** Opening Stored data block **
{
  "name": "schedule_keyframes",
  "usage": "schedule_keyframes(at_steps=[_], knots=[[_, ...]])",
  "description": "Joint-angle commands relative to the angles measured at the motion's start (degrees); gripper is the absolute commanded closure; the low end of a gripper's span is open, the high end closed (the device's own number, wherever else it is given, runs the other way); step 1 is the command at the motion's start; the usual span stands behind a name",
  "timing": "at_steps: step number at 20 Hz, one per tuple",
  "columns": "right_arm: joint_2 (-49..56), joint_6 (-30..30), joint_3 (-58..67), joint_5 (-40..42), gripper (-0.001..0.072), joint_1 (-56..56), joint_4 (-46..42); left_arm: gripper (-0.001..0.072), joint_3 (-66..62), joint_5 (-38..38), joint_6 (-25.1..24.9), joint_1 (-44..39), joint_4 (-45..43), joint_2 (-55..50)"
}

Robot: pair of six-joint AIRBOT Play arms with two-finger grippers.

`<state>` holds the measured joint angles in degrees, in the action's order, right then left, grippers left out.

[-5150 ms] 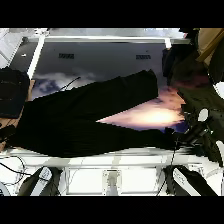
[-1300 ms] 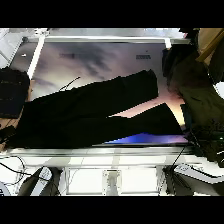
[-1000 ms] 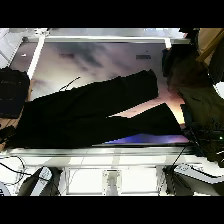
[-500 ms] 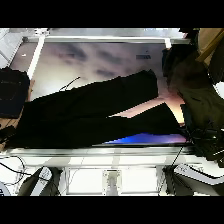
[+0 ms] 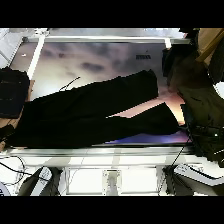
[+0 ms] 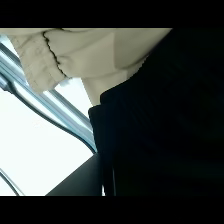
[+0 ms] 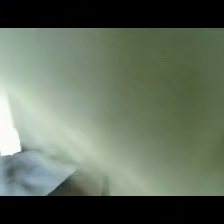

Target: Fold the clothes and pants, and hang the long-sleeved shirts on hangers.

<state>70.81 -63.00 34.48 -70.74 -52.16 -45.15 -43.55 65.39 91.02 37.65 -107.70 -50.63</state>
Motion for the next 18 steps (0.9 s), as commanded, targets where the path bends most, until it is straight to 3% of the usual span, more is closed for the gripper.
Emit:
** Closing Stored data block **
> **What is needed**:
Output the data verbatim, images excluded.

> **Your response**:
{
  "name": "schedule_keyframes",
  "usage": "schedule_keyframes(at_steps=[_], knots=[[_, ...]])",
  "description": "Joint-angle commands relative to the angles measured at the motion's start (degrees); gripper is the absolute commanded closure; the low end of a gripper's span is open, the high end closed (the device's own number, wherever else it is given, runs the other way); step 1 is the command at the motion's start; the usual span stands behind a name",
  "timing": "at_steps: step number at 20 Hz, one per tuple",
  "columns": "right_arm: joint_2 (-49..56), joint_6 (-30..30), joint_3 (-58..67), joint_5 (-40..42), gripper (-0.001..0.072), joint_1 (-56..56), joint_4 (-46..42); left_arm: gripper (-0.001..0.072), joint_3 (-66..62), joint_5 (-38..38), joint_6 (-25.1..24.9), joint_1 (-44..39), joint_4 (-45..43), joint_2 (-55..50)"
}

Robot: pair of six-joint AIRBOT Play arms with two-finger grippers.

`<state>` holds the measured joint angles in degrees, in the action's order, right then left, grippers left out.

[-5150 ms] 
[-1300 ms] 
[-1000 ms] 
[-500 ms] 
[+0 ms] 
[+0 ms] 
[+0 ms] 

Target: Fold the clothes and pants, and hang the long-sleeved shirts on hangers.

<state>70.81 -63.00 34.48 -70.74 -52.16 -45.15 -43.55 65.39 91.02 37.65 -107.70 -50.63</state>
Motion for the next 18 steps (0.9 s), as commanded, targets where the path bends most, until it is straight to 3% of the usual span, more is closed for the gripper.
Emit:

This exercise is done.